Problem details: Can you copy out the data exactly? Leave the images out.

Raw data:
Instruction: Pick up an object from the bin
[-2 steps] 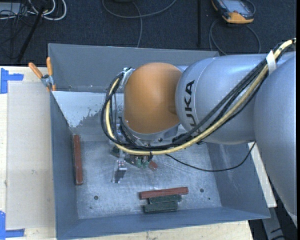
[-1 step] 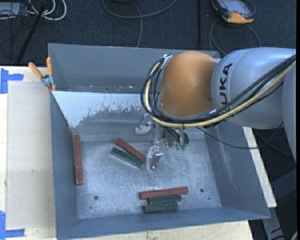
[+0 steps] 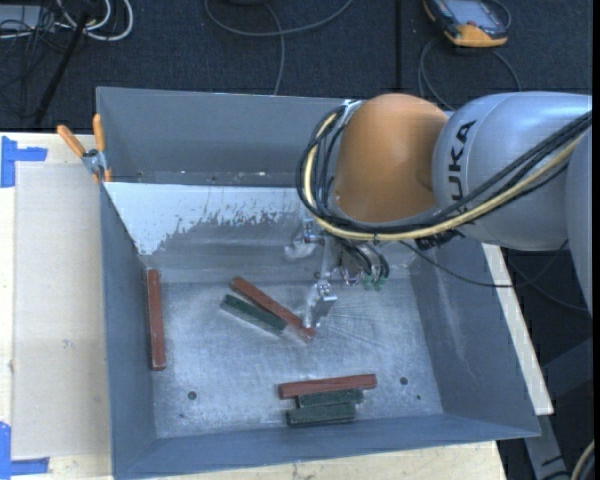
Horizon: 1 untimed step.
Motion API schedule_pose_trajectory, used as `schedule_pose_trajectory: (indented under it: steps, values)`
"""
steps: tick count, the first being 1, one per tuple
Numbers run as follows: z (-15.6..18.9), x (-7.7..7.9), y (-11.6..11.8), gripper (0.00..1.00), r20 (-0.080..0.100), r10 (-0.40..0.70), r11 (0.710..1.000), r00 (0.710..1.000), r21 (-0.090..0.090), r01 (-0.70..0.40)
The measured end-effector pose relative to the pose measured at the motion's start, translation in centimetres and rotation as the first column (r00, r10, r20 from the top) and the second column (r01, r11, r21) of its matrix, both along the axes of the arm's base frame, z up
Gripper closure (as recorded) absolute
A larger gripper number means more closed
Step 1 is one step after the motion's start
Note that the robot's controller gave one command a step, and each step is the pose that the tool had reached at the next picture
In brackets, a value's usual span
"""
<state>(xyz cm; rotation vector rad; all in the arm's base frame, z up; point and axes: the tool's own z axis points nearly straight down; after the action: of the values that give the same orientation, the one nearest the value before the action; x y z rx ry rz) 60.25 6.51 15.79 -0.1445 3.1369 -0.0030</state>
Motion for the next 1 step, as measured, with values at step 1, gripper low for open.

Result:
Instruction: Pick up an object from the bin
[-2 steps] 
[-1 step] 
[+0 steps] 
Horizon: 1 untimed step.
Motion API schedule_pose_trajectory, used as `schedule_pose_trajectory: (indented under it: steps, values)`
"""
steps: tick count, the first being 1, one per tuple
Numbers run as follows: z (-15.6..18.9), x (-7.7..7.9), y (-11.6..11.8), gripper (0.00..1.00), r20 (-0.080..0.100), r10 (-0.40..0.70), r11 (0.710..1.000), r00 (0.710..1.000), r21 (-0.090..0.090), r01 (-0.70..0.40)
The measured end-effector pose relative to the pose measured at the motion's start, translation in centimetres and rotation as the first column (r00, r10, r20 from the top) and the second column (r01, r11, r21) of its matrix, both along the axes of the arm's base frame, z up
Gripper closure (as recorded) absolute
A larger gripper number means more closed
Step 1 is one step after the motion's start
Note that the robot's controller gave one command a step, and each step is the pose that the tool had reached at the next picture
In brackets, a value's usual span
"""
<state>(xyz cm; rotation vector rad; all in the arm's base frame, z up; point and axes: the tool's own z axis points nearly straight down; after the action: of the values that give the same orientation, the one nearest the value before the action; x y z rx ry rz) 60.25 6.51 15.79 -0.1445 3.1369 -0.0030</state>
Motion for the next 1 step, as measured, with values at step 1, gripper low for open.

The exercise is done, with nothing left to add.